Guest Column | June 21, 2017

Seeking A Smooth Transition To The New EU MDR? (Then Start Complying Now)

By Tido Eger, Navigant

The new Medical Device Regulations (MDR) were published in the Official Journal of the European Union on May 5, 2017 [1]. From that date, manufacturers, suppliers, Notified Bodies, and national competent authorities have a transition period of three years to comply with the new set of rules. Given the large scale of changes, there is great pressure on all actors to analyse the MDR, conduct impact assessments, and implement compliant processes. After May 2020, non-compliance threatens CE-mark certification, access to the European market, or, in the case of Notified Bodies, re-designation.

The new regulation has a word count that is nearly four times higher than its predecessor, the Medical Devices Directive (MDD) [2], contains five more annexes, and uses the word “safety” 290 times, rather than just 40 times. This paper focuses on five topics relevant to the upcoming changes:

  1. Implications for Notified Bodies, and for organizations working with Notified Bodies
  2. Impact on product portfolios and classification
  3. The need for improved clinical evidence
  4. Strengthening of post market surveillance (PMS)
  5. The power of a transparent EUDAMED database

So, how should companies prepare for the MDR, which internal processes need to be updated, which new documentation must be created, and what implementation activities should take priority? It helps to break the MDR preparation process into three phases:

  1. Activities that should start immediately, either due to the sequential nature of tasks, high priority or long lead times
  2. Activities that do not have to start immediately or require input from phase A, but must be completed by the time the MDR becomes enforceable
  3. Activities that are not strictly tied to the MDR enforcement date or can be implemented afterward

The table below shows key activities for each of the five topics mentioned above; a more in-depth discussion of each topic follows.

  1. Notified Body Interpretation/Preparation

The new MDR poses as many challenges to Notified Bodies as it does to manufacturers. Notified Bodies take on additional responsibilities, have to update their own procedures, require more subject matter expertise, and need to inform their customers of MDR-related changes. Additionally, Notified Bodies are under scrutiny and require re-designation to the MDR themselves. As such, the number of Notified Bodies has already fallen from more than 80 at their peak to the mid-50s now. The number is expected to fall further.

Notified Bodies are developing their own strategies to cope. For example, although manufacturers can ask to be certified to either the new MDR or the existing MDD during the transition period, Notified Bodies have indicated that it will be a challenge to run two parallel certification procedures. Thus, Notified Bodies may push for MDR certification earlier than is required by law. Furthermore, re-designation itself is an issue; it is not yet clear how long the process will take, or which Notified Bodies will be re-designated first. Some Notified Bodies are reducing the scope of their designation. Manufacturers risk that their Notified Body may not be designated to the MDR for a while, may no longer be accredited in the manufacturer’s product categories, or, at worst, may fail the re-designation process.

It is therefore important that manufacturers reach out to Notified Bodies early and enquire about approach and strategy. Notified Bodies already are inundated with calls; rumor has it that some have ceased to respond to requests as they set their strategies and explore implications. However, manufacturers need to keep pushing for surety that the Notified Body will continue to exist and that products remain in scope. Navigant already has noticed that Notified Bodies advocate different MDR strategies, in terms of approach, language, and pragmatism. Some bodies propose a practical approach, weighing the benefits of the MDR with the costs. Other Notified Bodies currently appear to interpret the MDR strictly, which would make placing certain low-risk products on the European market uneconomical.

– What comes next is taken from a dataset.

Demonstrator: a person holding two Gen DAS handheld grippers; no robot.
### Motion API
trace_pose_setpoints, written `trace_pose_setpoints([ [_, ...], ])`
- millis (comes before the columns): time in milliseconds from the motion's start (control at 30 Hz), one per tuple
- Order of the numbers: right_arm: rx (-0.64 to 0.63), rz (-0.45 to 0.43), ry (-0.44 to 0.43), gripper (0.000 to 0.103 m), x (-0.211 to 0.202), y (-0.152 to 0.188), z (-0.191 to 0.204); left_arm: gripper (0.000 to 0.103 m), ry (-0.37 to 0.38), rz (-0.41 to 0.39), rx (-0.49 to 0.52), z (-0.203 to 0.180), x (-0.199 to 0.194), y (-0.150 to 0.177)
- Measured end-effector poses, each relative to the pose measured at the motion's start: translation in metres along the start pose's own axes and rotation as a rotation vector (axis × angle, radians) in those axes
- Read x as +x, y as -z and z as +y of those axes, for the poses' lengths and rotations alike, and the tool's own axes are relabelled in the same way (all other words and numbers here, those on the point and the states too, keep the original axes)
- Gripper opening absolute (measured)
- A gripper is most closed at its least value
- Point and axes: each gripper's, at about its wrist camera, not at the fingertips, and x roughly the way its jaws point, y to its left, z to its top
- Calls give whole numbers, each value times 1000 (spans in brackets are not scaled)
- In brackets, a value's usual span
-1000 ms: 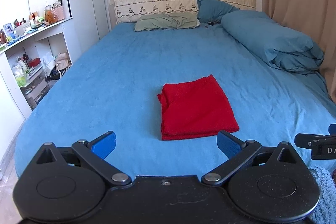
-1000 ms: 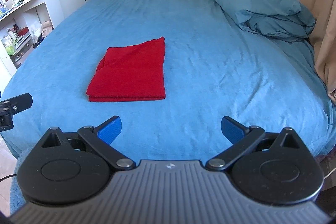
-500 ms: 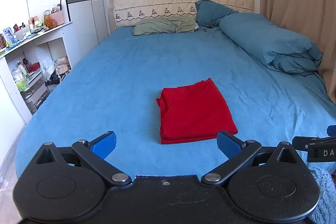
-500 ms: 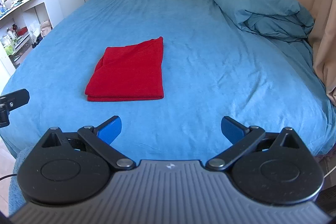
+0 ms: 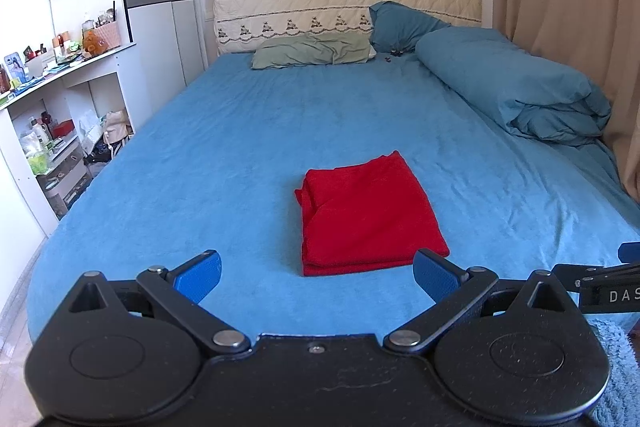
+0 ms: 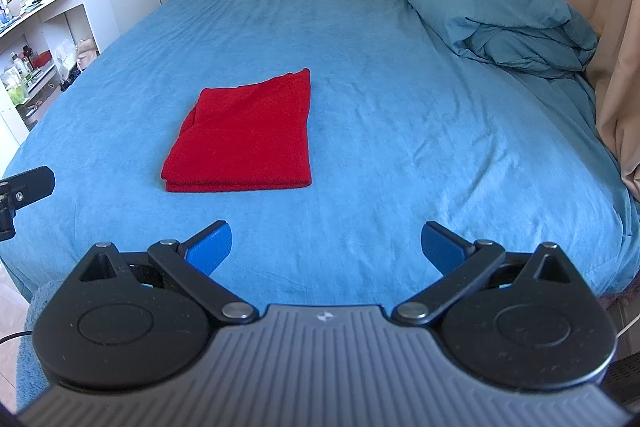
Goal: Fold small clothes
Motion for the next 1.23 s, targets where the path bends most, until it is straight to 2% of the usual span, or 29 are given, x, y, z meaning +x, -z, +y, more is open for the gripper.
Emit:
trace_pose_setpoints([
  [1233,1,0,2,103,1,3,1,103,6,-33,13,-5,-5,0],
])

In short, one of the first actions a manufacturer needs to undertake is to communicate with the Notified Body to discuss expectations and approaches. If no switch of Notified Body is required, close collaboration should ensure that a realistic approach is agreed upon and that products can be CE-marked in time. After May 2020, routine interaction with the Notified Body takes over, but regular interactions for additional data, post-market surveillance, new products, and inspections continue.

  1. MDR Implications On Product Portfolio

The MDR also applies to devices without an intended medical purpose, as listed in MDR Annex XVI. Additionally, classification rules, now in Annex VIII, have been extended. Thus, products previously considered borderline and/or outside the remit of the MDD will now be considered medical devices, or fall into a different risk class. For example, clinical decision support software — previously considered Class I — now will be in a higher risk Class, possibly even Class III, and, thus, subject to tougher documentation requirements. In general, the new set of classification rules is a step towards aligning US and EU classifications.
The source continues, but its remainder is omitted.